We are still at the beginning of the wave of documentaries that will be released about life in the United States in early 2020. It will be determined by the human cost of the pandemic, but this historic event has also shaken up a number of other issues, including economic disparity and racial inequality, among other things. The most important film to date about this era is David SeifTouching and luxurious, Bad Ax is a film that has already won awards on the festival circuit and is now getting its limited theatrical release. I thought about this movie more than any other movie this year. It is no exaggeration to say that it inspired me through some difficult times in 2022 as it is a picture of family resilience in the face of adversity. Many of the aforementioned non-fiction films coming out in 2020 and 2021 will suffer by trying to tell every story at once — "Bad Ax" only tells one story and yet it tells a lot in one way or another.

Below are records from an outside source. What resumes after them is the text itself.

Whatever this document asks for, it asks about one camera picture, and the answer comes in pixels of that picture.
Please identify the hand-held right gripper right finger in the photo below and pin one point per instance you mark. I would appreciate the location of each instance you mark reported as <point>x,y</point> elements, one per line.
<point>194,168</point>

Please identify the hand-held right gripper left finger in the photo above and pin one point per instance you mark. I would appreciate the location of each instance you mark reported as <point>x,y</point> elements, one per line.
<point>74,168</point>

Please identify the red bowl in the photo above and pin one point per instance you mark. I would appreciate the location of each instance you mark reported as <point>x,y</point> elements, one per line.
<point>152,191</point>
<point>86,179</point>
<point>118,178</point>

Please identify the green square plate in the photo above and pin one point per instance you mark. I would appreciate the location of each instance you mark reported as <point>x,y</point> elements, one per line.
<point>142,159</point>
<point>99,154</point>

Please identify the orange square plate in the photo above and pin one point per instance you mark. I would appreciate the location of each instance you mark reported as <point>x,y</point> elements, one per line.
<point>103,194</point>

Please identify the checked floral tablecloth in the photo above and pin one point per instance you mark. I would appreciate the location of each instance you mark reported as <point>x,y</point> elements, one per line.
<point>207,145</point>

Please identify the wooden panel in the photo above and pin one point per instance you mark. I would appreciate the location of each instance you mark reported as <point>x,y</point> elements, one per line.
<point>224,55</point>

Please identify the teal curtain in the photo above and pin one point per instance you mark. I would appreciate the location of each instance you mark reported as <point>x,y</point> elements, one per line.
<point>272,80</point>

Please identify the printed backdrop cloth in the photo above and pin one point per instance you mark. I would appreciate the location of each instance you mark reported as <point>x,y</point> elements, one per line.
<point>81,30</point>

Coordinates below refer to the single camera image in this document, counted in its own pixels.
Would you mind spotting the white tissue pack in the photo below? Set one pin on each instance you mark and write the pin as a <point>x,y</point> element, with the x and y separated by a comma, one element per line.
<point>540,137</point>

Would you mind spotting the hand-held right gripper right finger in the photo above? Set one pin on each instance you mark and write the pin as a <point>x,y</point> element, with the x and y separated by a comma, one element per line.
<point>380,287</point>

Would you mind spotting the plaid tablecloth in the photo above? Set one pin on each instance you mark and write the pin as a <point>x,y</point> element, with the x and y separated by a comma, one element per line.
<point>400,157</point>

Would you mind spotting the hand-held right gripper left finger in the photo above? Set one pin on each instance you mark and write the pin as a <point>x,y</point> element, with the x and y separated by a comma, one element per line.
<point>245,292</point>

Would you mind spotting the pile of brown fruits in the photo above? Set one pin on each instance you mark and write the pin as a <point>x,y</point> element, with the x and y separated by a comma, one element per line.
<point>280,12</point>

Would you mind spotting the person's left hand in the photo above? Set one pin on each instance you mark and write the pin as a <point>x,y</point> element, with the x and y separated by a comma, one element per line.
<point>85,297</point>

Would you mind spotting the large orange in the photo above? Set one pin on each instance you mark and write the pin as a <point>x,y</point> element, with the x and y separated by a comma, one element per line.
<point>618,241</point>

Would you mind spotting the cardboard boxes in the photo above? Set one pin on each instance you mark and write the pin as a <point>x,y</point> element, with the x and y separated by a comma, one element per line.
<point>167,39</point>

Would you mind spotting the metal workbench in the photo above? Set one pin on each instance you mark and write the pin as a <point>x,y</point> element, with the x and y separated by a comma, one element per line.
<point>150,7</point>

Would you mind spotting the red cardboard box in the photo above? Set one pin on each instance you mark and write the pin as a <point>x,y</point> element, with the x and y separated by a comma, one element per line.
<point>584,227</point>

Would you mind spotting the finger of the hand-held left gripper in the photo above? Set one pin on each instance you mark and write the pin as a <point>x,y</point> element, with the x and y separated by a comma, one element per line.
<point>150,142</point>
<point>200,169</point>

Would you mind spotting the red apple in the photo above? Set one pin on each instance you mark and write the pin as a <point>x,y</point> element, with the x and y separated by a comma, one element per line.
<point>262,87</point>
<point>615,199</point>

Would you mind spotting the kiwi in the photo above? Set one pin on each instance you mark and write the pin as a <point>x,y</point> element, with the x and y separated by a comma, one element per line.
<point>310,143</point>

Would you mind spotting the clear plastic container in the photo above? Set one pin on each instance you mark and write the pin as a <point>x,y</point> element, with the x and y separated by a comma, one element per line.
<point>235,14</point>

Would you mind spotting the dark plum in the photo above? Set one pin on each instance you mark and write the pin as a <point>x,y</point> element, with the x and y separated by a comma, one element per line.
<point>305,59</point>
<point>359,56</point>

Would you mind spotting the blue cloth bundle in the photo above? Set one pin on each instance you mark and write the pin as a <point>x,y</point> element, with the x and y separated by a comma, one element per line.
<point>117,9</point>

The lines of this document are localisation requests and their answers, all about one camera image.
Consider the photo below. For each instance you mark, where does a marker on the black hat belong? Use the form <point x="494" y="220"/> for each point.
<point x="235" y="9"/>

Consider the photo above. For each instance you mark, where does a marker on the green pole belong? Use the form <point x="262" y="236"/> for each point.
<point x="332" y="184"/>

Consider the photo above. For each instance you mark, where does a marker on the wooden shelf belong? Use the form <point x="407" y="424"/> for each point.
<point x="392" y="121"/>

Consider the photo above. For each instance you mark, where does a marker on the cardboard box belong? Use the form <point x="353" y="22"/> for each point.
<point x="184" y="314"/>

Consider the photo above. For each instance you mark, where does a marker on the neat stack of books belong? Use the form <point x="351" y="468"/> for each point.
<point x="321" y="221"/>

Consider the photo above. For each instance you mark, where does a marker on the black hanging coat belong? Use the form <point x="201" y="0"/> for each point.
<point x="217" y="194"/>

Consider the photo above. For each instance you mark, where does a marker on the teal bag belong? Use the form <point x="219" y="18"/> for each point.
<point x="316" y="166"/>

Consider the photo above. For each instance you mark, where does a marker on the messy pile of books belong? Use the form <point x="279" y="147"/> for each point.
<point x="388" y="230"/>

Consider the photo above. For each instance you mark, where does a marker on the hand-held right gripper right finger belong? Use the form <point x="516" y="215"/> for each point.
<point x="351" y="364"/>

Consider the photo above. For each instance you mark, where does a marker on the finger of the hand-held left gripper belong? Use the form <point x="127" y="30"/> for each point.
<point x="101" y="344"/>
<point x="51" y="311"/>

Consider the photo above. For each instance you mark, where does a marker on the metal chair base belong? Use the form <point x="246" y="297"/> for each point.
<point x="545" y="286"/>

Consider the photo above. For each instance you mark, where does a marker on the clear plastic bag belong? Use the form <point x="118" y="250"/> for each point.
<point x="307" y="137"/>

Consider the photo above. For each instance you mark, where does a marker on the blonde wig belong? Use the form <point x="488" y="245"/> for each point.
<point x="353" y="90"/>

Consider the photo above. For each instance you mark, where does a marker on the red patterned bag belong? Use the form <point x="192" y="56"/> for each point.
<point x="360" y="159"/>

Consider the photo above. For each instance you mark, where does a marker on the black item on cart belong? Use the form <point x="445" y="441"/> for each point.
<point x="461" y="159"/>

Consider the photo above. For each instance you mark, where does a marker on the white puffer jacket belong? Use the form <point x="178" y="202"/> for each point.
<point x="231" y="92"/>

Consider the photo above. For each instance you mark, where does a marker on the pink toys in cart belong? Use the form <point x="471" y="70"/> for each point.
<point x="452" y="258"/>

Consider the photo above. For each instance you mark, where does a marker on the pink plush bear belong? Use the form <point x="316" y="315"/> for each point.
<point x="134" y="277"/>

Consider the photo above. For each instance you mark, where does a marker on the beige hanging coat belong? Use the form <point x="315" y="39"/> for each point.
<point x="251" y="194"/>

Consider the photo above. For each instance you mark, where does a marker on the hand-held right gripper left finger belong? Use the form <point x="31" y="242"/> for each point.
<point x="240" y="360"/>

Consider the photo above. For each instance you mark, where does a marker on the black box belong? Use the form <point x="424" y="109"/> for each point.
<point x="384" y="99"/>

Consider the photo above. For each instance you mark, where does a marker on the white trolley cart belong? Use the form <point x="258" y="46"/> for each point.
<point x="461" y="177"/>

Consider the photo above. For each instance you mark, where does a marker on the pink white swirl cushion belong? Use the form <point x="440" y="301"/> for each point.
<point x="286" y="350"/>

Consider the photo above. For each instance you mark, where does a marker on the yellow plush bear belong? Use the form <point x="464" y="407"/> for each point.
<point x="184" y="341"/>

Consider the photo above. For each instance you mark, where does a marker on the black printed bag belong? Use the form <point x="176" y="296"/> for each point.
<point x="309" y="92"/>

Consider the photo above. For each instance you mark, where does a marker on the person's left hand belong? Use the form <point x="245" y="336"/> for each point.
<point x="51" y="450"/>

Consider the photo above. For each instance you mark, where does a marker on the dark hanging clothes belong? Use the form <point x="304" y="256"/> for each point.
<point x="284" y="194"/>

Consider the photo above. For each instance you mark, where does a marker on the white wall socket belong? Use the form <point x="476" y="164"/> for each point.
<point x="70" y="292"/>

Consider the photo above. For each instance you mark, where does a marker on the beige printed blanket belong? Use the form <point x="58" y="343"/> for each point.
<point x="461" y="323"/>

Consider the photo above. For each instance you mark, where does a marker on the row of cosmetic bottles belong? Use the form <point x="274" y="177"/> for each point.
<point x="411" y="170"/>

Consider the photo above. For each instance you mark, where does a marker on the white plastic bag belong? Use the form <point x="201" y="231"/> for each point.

Bad Ax is a small town in Michigan that, despite growing up in the same state, had never heard of it. It is one of those societies that most people drive to on their way to another place, but these are the places that often produce the most unity among their residents. Everyone knows each other in a small town like Bad Ax, everyone knows the family restaurant Rachel's and its owners, including director Siev Chun's father. Being a Cambodian refugee from Killing Fields at a very young age, Chun built a family and a life in Michigan—David could have told his story powerfully even without the events of the past few years because it is a story of trauma and resilience, and of how those two things coexist in many immigrants to the United States.

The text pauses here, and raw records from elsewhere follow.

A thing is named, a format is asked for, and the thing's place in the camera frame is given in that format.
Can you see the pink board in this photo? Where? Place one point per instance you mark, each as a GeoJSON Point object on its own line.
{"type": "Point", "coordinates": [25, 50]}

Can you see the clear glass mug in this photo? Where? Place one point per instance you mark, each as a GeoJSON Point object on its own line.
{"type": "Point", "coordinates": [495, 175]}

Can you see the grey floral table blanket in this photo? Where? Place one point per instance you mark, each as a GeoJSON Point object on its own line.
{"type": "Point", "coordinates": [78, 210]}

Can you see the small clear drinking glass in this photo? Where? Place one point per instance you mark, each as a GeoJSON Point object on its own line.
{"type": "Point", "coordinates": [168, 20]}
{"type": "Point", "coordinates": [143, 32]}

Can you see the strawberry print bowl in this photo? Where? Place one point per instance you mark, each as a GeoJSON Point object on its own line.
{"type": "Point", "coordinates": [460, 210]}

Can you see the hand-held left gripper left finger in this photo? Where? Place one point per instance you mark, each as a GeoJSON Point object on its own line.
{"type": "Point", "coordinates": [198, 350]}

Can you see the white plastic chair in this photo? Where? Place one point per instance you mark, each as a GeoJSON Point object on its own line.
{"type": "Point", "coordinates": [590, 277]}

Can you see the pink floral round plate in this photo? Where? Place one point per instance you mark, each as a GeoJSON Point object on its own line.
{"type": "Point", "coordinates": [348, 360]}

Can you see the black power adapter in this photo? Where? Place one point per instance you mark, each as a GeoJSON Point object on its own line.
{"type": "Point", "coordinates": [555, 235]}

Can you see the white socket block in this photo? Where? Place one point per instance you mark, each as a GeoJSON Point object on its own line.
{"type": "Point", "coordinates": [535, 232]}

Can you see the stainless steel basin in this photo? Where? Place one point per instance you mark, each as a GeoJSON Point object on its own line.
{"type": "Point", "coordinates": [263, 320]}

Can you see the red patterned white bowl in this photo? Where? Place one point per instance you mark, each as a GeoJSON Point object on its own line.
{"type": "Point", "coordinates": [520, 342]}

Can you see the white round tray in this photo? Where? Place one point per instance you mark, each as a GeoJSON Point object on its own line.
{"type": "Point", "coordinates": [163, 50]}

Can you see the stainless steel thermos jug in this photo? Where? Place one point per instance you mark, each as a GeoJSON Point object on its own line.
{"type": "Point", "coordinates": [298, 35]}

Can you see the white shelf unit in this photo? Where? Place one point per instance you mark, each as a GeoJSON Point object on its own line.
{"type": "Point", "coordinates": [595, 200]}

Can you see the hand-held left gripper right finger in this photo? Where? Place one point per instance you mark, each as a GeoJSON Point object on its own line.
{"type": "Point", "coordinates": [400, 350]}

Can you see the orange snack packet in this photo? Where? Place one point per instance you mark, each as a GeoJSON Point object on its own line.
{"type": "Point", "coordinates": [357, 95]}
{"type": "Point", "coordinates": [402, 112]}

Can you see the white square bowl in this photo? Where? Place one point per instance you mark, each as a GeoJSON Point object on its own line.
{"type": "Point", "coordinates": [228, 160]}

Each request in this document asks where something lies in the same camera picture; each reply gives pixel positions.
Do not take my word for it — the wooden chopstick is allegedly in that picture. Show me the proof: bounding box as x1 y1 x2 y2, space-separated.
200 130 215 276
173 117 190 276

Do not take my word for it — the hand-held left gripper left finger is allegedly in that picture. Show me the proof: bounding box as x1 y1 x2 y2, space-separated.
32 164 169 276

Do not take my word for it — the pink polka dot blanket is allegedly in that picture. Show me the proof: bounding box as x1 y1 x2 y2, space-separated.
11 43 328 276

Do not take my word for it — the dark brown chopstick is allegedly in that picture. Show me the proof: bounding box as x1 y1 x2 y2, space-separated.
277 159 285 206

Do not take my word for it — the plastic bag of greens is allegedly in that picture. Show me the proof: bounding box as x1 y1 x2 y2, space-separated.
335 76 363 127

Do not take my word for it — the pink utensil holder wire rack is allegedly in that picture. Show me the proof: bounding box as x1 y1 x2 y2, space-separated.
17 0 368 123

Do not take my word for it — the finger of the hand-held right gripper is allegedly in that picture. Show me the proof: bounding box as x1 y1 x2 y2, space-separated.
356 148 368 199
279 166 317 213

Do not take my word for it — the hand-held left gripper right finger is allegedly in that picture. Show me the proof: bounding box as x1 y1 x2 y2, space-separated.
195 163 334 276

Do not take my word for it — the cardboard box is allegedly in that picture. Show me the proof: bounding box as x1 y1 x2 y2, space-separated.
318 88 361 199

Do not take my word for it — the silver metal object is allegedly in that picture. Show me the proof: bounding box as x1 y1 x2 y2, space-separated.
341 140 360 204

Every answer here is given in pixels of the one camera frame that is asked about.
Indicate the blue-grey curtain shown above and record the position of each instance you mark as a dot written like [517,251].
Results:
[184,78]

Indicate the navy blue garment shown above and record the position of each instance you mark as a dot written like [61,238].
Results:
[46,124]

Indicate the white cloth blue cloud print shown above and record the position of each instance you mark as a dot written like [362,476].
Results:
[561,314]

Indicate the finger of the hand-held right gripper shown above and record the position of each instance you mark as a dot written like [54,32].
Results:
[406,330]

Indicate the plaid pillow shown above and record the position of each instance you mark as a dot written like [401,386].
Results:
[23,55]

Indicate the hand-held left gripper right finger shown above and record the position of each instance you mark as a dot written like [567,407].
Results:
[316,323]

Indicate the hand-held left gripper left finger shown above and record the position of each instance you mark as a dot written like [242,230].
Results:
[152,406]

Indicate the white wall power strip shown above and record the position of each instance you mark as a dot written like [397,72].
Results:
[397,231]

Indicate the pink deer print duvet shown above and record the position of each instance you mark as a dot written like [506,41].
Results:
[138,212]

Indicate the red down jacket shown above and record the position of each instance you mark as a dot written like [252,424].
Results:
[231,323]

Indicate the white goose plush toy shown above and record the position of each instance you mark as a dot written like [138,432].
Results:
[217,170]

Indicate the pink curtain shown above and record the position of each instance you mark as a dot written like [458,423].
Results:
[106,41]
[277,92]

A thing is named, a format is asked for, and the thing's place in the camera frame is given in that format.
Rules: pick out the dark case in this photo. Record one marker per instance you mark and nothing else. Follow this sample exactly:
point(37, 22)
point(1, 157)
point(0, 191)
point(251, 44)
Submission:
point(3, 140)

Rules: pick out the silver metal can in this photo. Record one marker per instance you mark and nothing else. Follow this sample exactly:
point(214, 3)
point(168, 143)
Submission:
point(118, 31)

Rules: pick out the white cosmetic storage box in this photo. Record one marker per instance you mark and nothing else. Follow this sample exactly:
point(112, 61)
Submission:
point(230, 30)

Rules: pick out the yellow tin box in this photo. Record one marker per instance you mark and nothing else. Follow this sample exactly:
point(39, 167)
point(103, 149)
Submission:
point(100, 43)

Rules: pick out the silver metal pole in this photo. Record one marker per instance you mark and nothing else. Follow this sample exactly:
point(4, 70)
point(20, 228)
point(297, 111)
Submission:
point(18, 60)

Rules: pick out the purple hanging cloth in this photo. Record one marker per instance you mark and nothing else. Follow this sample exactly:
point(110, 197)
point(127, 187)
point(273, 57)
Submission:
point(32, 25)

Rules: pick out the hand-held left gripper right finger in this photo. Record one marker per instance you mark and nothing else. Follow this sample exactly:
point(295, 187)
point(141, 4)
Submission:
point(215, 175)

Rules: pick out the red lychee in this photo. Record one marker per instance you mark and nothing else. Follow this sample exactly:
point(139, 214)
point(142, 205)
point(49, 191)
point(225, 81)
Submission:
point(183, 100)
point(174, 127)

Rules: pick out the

Of course, Siev's story changed forever with COVID-19, which sent David home the Bad Ax of his life in New York City. He chooses to document the people around him as they struggle with losing businesses, health insecurities, and even feeling like their community has turned its back on them. "Bad Ax" truly understands how much the national anxiety of the 1920s widened the chasm that already existed in our society, pitting politically different people against one another in ways that historians will forever debate. Much has been written about the divisions emerging in the big cities, but there is something very concrete about how the pandemic has exposed structural weaknesses in small towns like Bad Ax, where families were not sure the businesses that put food on their tables would survive. Standing on his feet, people saw their neighbors on different sides of the protests. Saif captures the raging debate over whether it is even safe for Chun to go to work given his age and the raging pandemic in 2020 and the fear of illness not only from a health standpoint but from a business standpoint is palpable.

Lighter fluid is sprayed on an already burning fire in Bad Ax when the 2020 civil rights protests come to Michigan. Jacqueline's daughter, who poignantly puts off much of her life to be there for her family, posts BLM support on the restaurant's social page and goes to a county rally that may have gone so hard for Trump. This all adds to the tension in the Siev family, and "Bad Ax" gets even richer as it questions how much we're willing to sacrifice for the causes we believe in. How many people keep silent because they fear what will happen to their company or family if they speak out?

One might dismiss "Bad Ax" as a home movie block because it is indisputable that the director had access no one else could have. This is a hollow critique that ignores how Saif masterfully puts together what must have been hundreds of hours of footage filmed over several months in 2020. He crafts what happened to his family into art, moving naturally from major events to minor ones, and piecing together his story into place. He feels connected to everyone, on both sides of the political divide. Bad Ax would have been an angry movie, one that would have screamed back at a community that has arguably turned its back on the director's family. Still, it's a loving, graceful, and kind movie, and the movie that knows the best way to make you care about people like Sievs is to get to know them. In this sense, it is an argument for empathy, a plea for people to put aside their differences and just listen to each other's stories. It's the only way to bring us back together.

In a limited theatrical release today.